**Task prompt:**
Look through the data below and output, unchanged, every line from the one holding "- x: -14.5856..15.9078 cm" through the one holding "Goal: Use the", inclusive. Skip the pictures.

**Given material:**
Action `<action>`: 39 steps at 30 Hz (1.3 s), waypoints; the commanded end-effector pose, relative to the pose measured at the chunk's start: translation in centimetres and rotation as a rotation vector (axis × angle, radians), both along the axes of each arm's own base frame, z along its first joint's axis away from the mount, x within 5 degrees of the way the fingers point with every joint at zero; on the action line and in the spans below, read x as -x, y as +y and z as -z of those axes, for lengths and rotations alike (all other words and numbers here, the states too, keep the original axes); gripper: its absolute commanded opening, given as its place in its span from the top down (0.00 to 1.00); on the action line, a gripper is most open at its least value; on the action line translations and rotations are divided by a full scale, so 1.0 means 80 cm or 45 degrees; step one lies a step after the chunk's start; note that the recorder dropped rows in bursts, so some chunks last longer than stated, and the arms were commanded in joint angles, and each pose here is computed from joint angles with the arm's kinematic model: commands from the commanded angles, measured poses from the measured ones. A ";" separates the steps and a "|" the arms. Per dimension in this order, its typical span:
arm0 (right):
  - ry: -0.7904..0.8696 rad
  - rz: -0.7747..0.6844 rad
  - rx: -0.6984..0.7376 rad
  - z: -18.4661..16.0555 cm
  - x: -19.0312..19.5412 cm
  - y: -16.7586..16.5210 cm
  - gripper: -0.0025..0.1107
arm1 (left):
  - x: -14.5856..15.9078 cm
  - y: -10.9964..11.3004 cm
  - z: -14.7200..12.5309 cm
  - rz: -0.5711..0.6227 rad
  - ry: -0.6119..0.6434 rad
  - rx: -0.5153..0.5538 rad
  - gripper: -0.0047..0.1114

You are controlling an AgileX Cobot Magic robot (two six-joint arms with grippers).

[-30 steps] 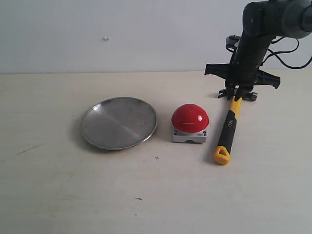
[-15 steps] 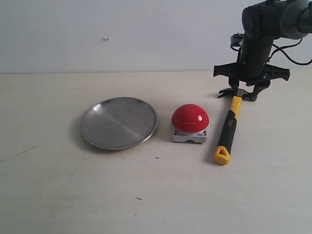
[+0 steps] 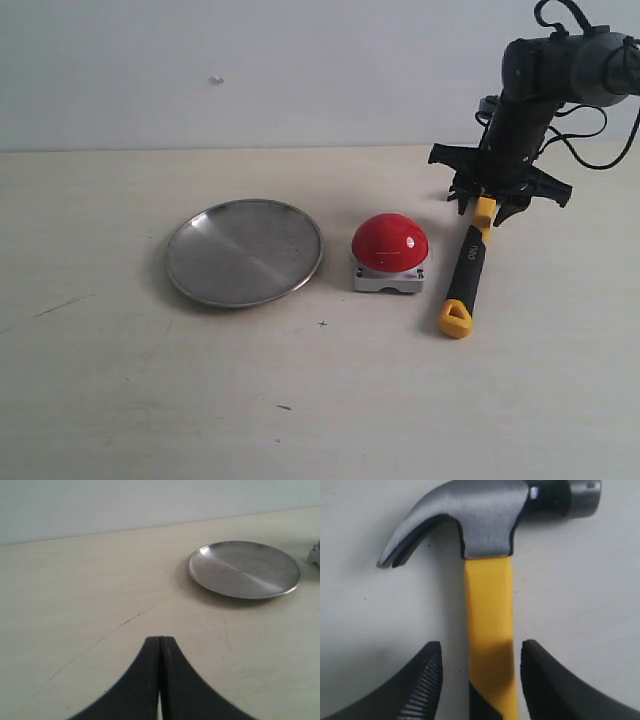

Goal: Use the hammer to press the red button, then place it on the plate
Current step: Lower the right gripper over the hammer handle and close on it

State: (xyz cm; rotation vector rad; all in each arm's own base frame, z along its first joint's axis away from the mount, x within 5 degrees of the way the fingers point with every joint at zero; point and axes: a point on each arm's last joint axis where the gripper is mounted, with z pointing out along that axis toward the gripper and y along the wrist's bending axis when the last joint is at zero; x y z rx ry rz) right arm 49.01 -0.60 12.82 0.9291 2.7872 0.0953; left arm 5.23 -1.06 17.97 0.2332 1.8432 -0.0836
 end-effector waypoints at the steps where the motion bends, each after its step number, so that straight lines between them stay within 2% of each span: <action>1: 0.029 0.028 -0.041 -0.003 -0.002 -0.019 0.55 | 0.000 0.000 -0.001 0.007 -0.013 0.003 0.96; 15: 0.059 -0.005 -0.021 0.000 -0.015 -0.019 0.55 | 0.000 0.000 -0.001 0.007 -0.013 0.003 0.96; 22: 0.101 -0.023 -0.001 0.010 -0.015 -0.021 0.60 | 0.000 0.000 -0.001 0.007 -0.013 0.003 0.96; 39: 0.141 -0.078 0.043 0.024 -0.013 -0.024 0.60 | 0.000 0.000 -0.001 0.007 -0.013 0.003 0.96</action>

**Output of the task:**
  - x: -14.5856..15.9078 cm
  - y: -10.9964..11.3004 cm
  - z: -14.7200..12.5309 cm
  - rz: -0.5711..0.6227 rad
  - ry: -0.6119..0.6434 rad
  - rx: -0.5153..0.5538 rad
  - gripper: -0.0047..0.1114

You are controlling an AgileX Cobot Magic robot (two six-joint arms with grippers).

[-30 steps] 
[-15 steps] 
[+0 steps] 

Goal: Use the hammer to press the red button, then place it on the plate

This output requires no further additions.